**RECORDS FOR THIS EXERCISE**
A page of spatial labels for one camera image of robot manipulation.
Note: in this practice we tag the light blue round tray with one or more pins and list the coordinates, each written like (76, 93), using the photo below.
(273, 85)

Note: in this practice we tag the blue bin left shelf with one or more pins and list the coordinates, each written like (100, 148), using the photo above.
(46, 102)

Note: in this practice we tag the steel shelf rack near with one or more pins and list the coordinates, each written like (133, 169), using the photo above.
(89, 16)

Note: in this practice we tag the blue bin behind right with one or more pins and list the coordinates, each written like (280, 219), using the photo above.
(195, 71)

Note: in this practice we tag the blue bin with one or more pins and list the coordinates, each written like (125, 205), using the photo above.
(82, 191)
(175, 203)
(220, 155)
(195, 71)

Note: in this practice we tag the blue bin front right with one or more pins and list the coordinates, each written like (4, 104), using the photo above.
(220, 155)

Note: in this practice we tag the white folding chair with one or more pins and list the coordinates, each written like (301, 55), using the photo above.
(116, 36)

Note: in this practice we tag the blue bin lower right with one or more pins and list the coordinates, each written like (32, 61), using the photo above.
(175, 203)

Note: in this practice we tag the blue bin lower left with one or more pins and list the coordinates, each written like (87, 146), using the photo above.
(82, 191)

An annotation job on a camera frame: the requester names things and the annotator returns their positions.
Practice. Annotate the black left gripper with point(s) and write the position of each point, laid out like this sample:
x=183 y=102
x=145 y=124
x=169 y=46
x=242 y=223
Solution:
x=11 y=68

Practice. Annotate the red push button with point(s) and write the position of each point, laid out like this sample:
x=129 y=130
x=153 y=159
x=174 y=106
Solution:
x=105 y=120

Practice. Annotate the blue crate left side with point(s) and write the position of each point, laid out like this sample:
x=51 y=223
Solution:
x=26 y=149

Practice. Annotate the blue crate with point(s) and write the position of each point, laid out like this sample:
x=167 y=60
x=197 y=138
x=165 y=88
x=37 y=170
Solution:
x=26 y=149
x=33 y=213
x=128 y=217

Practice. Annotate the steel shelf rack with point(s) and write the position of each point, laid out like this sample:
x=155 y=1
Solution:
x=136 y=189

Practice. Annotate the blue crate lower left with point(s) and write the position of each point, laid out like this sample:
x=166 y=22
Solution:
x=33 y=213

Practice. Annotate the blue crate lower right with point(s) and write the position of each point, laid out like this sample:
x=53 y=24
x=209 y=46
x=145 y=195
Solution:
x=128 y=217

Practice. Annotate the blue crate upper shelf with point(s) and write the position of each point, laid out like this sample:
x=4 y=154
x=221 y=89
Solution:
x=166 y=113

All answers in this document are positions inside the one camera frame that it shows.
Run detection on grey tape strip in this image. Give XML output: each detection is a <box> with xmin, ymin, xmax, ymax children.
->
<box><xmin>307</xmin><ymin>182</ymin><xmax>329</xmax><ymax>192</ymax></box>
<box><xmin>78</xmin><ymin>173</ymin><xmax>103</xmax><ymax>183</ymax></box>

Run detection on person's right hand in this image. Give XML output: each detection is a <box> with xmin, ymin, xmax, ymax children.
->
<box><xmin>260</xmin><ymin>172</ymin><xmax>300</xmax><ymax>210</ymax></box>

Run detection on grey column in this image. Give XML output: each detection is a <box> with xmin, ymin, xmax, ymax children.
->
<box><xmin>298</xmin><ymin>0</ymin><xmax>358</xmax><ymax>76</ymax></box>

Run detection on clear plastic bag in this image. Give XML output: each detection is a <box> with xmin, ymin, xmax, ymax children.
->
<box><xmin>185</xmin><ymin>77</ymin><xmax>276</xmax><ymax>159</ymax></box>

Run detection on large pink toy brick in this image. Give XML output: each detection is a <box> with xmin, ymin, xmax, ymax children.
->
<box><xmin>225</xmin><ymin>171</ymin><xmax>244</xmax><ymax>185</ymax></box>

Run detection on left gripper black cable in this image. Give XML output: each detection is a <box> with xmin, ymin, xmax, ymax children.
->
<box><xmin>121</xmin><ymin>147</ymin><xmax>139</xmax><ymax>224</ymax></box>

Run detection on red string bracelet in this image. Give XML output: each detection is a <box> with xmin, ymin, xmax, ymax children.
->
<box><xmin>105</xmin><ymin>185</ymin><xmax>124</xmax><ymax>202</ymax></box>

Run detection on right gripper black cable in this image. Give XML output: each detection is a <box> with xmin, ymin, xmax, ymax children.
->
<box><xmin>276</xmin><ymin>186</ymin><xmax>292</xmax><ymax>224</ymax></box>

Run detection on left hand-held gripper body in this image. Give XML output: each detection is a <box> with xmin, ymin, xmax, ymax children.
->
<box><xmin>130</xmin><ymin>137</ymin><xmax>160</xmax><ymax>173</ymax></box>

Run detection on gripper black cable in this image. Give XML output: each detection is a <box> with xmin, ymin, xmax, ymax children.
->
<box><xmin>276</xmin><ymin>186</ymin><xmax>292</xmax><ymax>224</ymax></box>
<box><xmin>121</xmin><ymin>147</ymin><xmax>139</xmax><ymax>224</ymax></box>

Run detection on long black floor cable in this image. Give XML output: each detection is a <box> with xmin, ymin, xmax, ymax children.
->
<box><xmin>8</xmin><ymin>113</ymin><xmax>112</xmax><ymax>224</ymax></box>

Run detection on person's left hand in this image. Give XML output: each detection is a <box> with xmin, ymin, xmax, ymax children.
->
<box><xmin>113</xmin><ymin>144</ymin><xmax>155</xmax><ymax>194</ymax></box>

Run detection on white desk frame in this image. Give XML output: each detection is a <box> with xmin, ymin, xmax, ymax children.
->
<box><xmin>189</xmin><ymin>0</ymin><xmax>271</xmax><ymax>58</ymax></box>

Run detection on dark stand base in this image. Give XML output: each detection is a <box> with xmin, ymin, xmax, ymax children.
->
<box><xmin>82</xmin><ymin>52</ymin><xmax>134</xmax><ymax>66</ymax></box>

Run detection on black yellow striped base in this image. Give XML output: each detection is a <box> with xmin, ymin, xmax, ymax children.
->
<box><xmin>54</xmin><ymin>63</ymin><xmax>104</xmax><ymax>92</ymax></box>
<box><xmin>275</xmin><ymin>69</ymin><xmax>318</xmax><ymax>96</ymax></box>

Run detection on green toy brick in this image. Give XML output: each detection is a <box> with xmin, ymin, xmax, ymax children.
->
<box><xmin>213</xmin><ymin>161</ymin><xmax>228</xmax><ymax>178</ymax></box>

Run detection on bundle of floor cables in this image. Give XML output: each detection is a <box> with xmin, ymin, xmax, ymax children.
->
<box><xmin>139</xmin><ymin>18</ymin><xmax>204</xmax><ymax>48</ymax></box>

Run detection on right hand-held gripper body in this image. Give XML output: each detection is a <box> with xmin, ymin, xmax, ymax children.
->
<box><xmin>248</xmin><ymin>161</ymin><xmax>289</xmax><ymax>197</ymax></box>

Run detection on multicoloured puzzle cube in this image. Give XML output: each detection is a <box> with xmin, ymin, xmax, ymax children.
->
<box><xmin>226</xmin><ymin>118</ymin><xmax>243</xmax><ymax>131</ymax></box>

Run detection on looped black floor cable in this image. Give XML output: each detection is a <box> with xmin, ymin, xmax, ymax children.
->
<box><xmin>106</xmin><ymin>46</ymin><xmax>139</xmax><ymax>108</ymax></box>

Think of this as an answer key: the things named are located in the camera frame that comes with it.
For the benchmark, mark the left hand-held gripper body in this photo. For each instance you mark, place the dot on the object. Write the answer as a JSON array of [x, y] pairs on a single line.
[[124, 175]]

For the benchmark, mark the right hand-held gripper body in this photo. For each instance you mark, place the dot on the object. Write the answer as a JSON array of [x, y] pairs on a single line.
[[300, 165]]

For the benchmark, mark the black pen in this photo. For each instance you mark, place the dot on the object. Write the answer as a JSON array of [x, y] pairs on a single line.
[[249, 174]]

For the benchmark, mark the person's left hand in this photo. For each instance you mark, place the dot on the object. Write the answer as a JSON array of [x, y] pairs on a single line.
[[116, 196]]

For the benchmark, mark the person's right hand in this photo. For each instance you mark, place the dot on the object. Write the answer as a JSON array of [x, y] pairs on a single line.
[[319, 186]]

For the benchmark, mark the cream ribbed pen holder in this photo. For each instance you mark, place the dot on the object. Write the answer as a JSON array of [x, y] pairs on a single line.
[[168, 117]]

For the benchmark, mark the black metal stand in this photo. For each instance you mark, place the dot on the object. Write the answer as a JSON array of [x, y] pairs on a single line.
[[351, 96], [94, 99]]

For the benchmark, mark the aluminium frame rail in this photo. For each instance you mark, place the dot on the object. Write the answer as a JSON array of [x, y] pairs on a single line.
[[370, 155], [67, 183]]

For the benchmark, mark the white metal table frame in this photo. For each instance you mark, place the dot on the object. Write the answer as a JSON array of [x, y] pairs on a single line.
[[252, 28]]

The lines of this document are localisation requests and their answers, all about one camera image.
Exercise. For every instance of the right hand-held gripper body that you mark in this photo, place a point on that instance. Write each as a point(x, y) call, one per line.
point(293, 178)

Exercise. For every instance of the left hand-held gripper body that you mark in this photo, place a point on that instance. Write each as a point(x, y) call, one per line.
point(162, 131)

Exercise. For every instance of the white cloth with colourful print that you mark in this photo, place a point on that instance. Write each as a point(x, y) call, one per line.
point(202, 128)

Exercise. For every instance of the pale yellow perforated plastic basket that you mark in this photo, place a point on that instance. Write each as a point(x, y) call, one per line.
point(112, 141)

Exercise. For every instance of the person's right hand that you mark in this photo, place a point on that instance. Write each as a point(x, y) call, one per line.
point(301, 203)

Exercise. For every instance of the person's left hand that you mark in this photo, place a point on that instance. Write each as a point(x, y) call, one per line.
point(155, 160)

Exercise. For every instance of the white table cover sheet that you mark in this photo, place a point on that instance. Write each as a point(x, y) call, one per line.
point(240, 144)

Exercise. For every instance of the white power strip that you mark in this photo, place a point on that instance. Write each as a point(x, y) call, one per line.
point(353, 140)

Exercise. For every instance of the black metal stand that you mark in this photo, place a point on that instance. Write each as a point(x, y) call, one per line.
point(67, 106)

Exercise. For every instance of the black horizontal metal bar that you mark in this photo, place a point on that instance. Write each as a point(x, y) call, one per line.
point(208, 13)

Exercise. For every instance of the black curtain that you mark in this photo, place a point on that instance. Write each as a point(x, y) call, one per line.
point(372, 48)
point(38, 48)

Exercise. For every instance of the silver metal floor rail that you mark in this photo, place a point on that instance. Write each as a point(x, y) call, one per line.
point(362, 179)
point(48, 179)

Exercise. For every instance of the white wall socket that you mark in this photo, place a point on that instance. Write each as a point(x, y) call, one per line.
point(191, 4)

**ACTION ITEM**
Please copy every line from the entries that includes the word "positions".

**ANSWER BOX**
An annotation job on a camera frame: the requester names things and the annotator returns their positions.
All answers in this document are positions inside the one camera frame that it shows.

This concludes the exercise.